• PROBLEM TO SOLVE: With pictures left out, copy exactly every line from the one containing "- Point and" through the end of the material.
[RECORDED INFORMATION]
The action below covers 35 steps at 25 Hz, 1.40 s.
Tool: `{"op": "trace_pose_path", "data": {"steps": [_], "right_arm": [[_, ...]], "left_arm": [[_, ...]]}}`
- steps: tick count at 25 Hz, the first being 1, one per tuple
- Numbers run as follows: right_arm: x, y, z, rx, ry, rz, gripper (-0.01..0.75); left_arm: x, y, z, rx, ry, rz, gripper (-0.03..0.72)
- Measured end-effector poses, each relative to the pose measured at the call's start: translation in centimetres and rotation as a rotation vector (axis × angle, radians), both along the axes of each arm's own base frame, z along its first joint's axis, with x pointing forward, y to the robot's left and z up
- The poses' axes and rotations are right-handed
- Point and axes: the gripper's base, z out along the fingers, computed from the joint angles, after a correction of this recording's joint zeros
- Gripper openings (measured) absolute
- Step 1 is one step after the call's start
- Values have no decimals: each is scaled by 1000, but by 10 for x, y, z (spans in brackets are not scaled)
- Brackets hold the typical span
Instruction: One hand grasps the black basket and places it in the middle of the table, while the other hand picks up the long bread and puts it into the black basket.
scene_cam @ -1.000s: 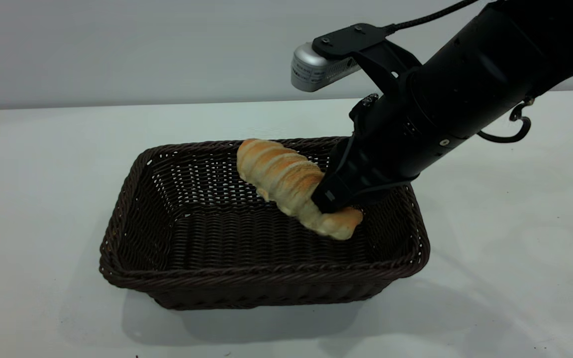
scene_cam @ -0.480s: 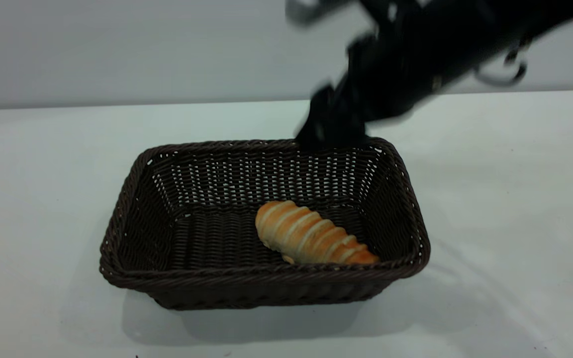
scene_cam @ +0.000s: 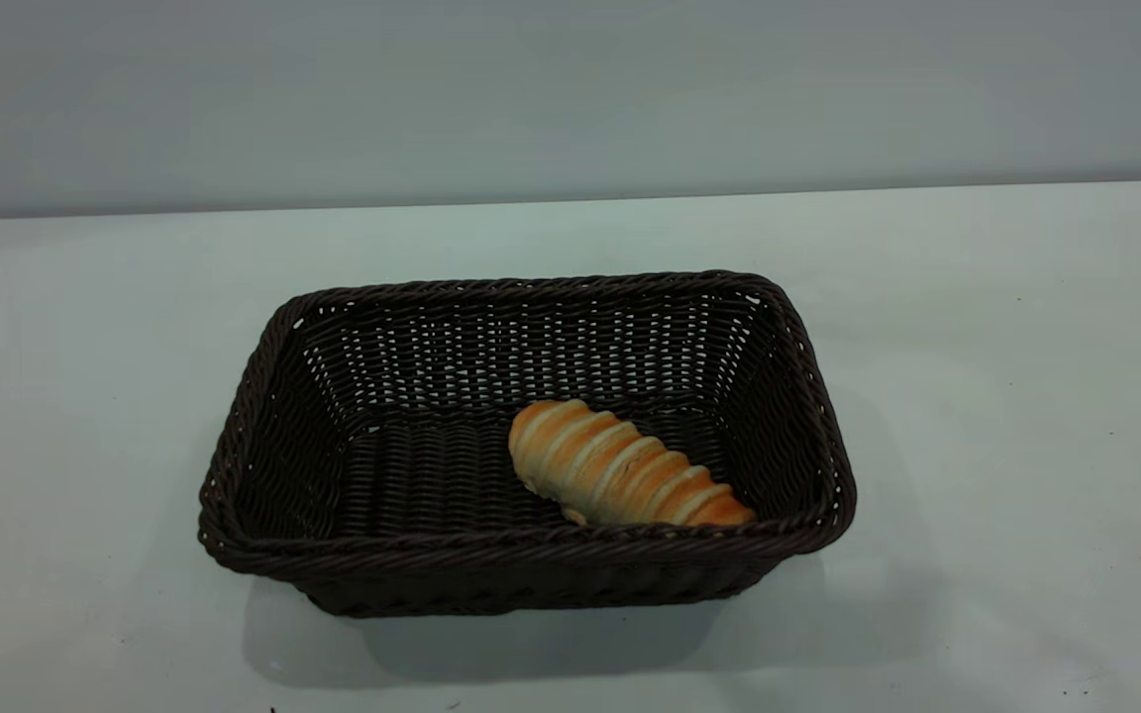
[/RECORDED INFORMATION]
• PROBLEM SOLUTION:
- Point and axes: the gripper's base, z out along the fingers, computed from the joint angles, after a correction of this recording's joint zeros
- Gripper openings (measured) absolute
- Step 1 is one step after the call's start
- Values have no decimals: each is scaled by 1000, but by 10 for x, y, z (spans in brackets are not scaled)
- Brackets hold the typical span
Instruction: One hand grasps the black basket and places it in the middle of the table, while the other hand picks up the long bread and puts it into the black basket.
scene_cam @ -1.000s: 
scene_cam @ -0.480s: 
scene_cam @ +0.000s: 

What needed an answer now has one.